**YOUR ASSIGNMENT**.
Among the lines below, a stretch begins at the one with "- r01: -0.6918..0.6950" and ends at the one with "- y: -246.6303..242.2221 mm". Repeat that stretch exactly, ends included.

**DATA SHOWN**.
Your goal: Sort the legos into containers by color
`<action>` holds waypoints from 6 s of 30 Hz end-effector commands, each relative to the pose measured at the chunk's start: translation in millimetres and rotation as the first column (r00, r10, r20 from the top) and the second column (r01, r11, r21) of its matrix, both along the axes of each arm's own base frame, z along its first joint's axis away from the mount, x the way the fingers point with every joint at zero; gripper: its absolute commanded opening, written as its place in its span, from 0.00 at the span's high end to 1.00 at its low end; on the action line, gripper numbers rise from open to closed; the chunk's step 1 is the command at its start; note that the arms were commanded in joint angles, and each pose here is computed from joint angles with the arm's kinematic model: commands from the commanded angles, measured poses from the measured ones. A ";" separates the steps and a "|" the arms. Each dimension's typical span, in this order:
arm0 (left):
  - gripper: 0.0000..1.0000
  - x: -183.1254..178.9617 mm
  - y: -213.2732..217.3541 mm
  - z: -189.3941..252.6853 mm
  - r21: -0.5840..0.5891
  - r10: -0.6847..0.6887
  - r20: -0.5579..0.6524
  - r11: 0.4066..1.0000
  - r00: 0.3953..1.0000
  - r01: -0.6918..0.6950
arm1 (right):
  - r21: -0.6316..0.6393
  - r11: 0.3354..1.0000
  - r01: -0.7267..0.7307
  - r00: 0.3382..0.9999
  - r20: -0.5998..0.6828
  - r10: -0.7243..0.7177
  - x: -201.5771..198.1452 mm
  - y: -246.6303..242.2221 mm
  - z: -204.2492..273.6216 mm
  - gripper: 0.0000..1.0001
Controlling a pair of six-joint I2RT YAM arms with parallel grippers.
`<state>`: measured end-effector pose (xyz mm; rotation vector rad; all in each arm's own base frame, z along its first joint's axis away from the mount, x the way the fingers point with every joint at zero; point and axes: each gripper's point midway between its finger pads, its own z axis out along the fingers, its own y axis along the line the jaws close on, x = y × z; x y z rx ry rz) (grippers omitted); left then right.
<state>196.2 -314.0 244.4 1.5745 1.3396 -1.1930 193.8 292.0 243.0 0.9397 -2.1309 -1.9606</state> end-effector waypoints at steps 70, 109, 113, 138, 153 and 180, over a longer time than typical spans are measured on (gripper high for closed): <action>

**WRITTEN SOLUTION**.
  - r01: -0.6918..0.6950
arm1 (right):
  - r21: -0.6316..0.6393
  - r11: 0.3354..1.0000
  - r01: -0.7267..0.7307
  - r00: 0.3382..0.9999
  - r20: -0.5998..0.6828
  - r10: -0.7243..0.7177
  - x: -201.5771..198.1452 mm
  - y: -246.6303..242.2221 mm

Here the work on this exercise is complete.